Top of Entries provided

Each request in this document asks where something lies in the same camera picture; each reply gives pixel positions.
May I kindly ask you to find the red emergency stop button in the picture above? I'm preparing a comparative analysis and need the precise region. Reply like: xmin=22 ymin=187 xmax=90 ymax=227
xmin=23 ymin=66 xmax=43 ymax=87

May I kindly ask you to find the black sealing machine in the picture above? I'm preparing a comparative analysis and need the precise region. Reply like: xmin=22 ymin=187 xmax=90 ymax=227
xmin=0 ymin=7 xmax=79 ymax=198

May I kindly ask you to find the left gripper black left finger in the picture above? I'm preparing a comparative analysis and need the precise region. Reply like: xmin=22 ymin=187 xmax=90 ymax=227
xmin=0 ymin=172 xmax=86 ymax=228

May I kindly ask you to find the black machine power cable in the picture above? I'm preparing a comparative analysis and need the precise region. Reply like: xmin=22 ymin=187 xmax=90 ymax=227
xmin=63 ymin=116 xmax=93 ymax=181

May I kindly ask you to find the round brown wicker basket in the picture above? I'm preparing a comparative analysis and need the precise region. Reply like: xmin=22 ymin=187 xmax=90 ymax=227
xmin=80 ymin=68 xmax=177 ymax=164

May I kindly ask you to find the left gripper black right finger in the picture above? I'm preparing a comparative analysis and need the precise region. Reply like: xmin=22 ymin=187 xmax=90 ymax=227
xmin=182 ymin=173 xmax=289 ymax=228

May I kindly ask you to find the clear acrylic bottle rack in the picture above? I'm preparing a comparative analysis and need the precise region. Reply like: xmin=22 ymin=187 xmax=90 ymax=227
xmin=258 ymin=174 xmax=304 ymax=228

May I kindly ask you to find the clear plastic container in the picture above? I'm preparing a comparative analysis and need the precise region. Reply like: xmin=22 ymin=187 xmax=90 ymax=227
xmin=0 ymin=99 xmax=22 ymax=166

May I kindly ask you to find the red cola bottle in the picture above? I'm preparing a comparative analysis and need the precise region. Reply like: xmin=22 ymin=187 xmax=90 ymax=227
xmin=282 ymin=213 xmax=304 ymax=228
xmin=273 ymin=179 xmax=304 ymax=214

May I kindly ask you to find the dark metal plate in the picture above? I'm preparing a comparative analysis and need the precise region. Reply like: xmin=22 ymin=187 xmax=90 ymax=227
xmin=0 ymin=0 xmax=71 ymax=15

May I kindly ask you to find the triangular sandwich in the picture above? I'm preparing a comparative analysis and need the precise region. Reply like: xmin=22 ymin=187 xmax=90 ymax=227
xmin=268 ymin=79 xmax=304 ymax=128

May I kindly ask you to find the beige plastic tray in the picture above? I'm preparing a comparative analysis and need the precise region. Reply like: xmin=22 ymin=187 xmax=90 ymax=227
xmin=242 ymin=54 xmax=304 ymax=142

Bottom of Entries provided

> **What to produce**
Type out the whole of the data again, exactly as shown.

> **Exercise response**
Each request in this document asks where something lies in the same camera picture; each reply gives pixel positions.
May I kindly ask you to find the red emergency stop button in the picture above? I'm preparing a comparative analysis and need the precise region. Reply like: xmin=22 ymin=187 xmax=90 ymax=227
xmin=23 ymin=66 xmax=43 ymax=87

May I kindly ask you to find the black sealing machine in the picture above? I'm preparing a comparative analysis and need the precise region. Reply like: xmin=22 ymin=187 xmax=90 ymax=227
xmin=0 ymin=7 xmax=79 ymax=198

May I kindly ask you to find the left gripper black left finger in the picture above? I'm preparing a comparative analysis and need the precise region. Reply like: xmin=22 ymin=187 xmax=90 ymax=227
xmin=0 ymin=172 xmax=86 ymax=228

May I kindly ask you to find the black machine power cable in the picture above? I'm preparing a comparative analysis and need the precise region. Reply like: xmin=22 ymin=187 xmax=90 ymax=227
xmin=63 ymin=116 xmax=93 ymax=181

May I kindly ask you to find the round brown wicker basket in the picture above? I'm preparing a comparative analysis and need the precise region. Reply like: xmin=22 ymin=187 xmax=90 ymax=227
xmin=80 ymin=68 xmax=177 ymax=164

May I kindly ask you to find the left gripper black right finger in the picture above? I'm preparing a comparative analysis and need the precise region. Reply like: xmin=22 ymin=187 xmax=90 ymax=227
xmin=182 ymin=173 xmax=289 ymax=228

May I kindly ask you to find the clear acrylic bottle rack in the picture above? I'm preparing a comparative analysis and need the precise region. Reply like: xmin=22 ymin=187 xmax=90 ymax=227
xmin=258 ymin=174 xmax=304 ymax=228

May I kindly ask you to find the clear plastic container in the picture above? I'm preparing a comparative analysis and need the precise region. Reply like: xmin=22 ymin=187 xmax=90 ymax=227
xmin=0 ymin=99 xmax=22 ymax=166

May I kindly ask you to find the red cola bottle in the picture above? I'm preparing a comparative analysis and need the precise region. Reply like: xmin=22 ymin=187 xmax=90 ymax=227
xmin=282 ymin=213 xmax=304 ymax=228
xmin=273 ymin=179 xmax=304 ymax=214

May I kindly ask you to find the dark metal plate in the picture above? I'm preparing a comparative analysis and need the precise region. Reply like: xmin=22 ymin=187 xmax=90 ymax=227
xmin=0 ymin=0 xmax=71 ymax=15

May I kindly ask you to find the triangular sandwich in the picture above? I'm preparing a comparative analysis and need the precise region. Reply like: xmin=22 ymin=187 xmax=90 ymax=227
xmin=268 ymin=79 xmax=304 ymax=128

May I kindly ask you to find the beige plastic tray in the picture above? I'm preparing a comparative analysis and need the precise region. Reply like: xmin=22 ymin=187 xmax=90 ymax=227
xmin=242 ymin=54 xmax=304 ymax=142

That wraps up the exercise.